• _DIRECTIONS FOR THIS TASK_: A word-for-word copy of the data, pictures excluded, is what this task asks for.
-------
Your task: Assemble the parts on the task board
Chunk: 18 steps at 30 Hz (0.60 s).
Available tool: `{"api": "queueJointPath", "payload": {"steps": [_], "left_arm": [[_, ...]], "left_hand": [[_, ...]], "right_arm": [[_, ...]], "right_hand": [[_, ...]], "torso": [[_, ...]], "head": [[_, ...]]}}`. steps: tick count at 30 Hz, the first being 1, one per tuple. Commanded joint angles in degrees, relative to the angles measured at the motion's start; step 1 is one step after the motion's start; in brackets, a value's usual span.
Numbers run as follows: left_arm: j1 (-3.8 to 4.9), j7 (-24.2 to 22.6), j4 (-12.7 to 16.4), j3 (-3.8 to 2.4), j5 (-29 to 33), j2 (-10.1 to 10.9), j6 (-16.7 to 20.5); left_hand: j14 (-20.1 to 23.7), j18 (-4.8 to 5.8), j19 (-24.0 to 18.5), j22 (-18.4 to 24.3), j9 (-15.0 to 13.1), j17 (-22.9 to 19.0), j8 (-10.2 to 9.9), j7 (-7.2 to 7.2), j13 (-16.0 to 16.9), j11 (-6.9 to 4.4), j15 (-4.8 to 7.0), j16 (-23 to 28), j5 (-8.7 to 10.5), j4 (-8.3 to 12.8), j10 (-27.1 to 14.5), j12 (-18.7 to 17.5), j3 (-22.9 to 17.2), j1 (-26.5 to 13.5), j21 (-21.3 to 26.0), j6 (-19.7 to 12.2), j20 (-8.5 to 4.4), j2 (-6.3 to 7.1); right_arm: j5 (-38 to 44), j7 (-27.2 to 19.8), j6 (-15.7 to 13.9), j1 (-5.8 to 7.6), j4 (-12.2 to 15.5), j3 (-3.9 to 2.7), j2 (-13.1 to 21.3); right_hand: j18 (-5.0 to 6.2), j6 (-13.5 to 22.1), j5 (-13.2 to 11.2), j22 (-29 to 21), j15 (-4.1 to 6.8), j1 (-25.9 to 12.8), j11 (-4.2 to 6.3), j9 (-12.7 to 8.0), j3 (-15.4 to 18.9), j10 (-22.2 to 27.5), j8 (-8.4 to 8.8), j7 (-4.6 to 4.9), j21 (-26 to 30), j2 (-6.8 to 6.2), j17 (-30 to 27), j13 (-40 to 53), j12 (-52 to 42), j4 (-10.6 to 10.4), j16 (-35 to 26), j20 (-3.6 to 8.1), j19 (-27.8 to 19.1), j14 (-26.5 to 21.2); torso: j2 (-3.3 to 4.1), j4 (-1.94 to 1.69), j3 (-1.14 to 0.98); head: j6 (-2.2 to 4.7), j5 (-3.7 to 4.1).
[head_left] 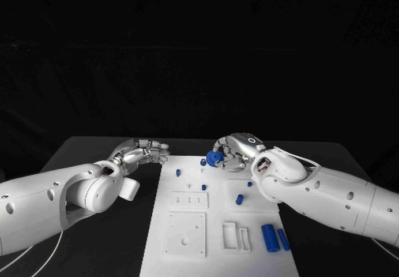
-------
• _EXERCISE RESPONSE_:
Your task: Assemble the parts on the task board
Chunk: 18 steps at 30 Hz (0.60 s).
Available tool: `{"api": "queueJointPath", "payload": {"steps": [_], "left_arm": [[_, ...]], "left_hand": [[_, ...]], "right_arm": [[_, ...]], "right_hand": [[_, ...]], "torso": [[_, ...]], "head": [[_, ...]]}}`. steps: tick count at 30 Hz, the first being 1, one per tuple. Commanded joint angles in degrees, relative to the angles measured at the motion's start; step 1 is one step after the motion's start; in brackets, a value's usual span.
Numbers run as follows: left_arm: j1 (-3.8 to 4.9), j7 (-24.2 to 22.6), j4 (-12.7 to 16.4), j3 (-3.8 to 2.4), j5 (-29 to 33), j2 (-10.1 to 10.9), j6 (-16.7 to 20.5); left_hand: j14 (-20.1 to 23.7), j18 (-4.8 to 5.8), j19 (-24.0 to 18.5), j22 (-18.4 to 24.3), j9 (-15.0 to 13.1), j17 (-22.9 to 19.0), j8 (-10.2 to 9.9), j7 (-7.2 to 7.2), j13 (-16.0 to 16.9), j11 (-6.9 to 4.4), j15 (-4.8 to 7.0), j16 (-23 to 28), j5 (-8.7 to 10.5), j4 (-8.3 to 12.8), j10 (-27.1 to 14.5), j12 (-18.7 to 17.5), j3 (-22.9 to 17.2), j1 (-26.5 to 13.5), j21 (-21.3 to 26.0), j6 (-19.7 to 12.2), j20 (-8.5 to 4.4), j2 (-6.3 to 7.1); right_arm: j5 (-38 to 44), j7 (-27.2 to 19.8), j6 (-15.7 to 13.9), j1 (-5.8 to 7.6), j4 (-12.2 to 15.5), j3 (-3.9 to 2.7), j2 (-13.1 to 21.3); right_hand: j18 (-5.0 to 6.2), j6 (-13.5 to 22.1), j5 (-13.2 to 11.2), j22 (-29 to 21), j15 (-4.1 to 6.8), j1 (-25.9 to 12.8), j11 (-4.2 to 6.3), j9 (-12.7 to 8.0), j3 (-15.4 to 18.9), j10 (-22.2 to 27.5), j8 (-8.4 to 8.8), j7 (-4.6 to 4.9), j21 (-26 to 30), j2 (-6.8 to 6.2), j17 (-30 to 27), j13 (-40 to 53), j12 (-52 to 42), j4 (-10.6 to 10.4), j16 (-35 to 26), j20 (-3.6 to 8.1), j19 (-27.8 to 19.1), j14 (-26.5 to 21.2); torso: j2 (-3.3 to 4.1), j4 (-1.94 to 1.69), j3 (-1.14 to 0.98); head: j6 (-2.2 to 4.7), j5 (-3.7 to 4.1).
[head_left] 

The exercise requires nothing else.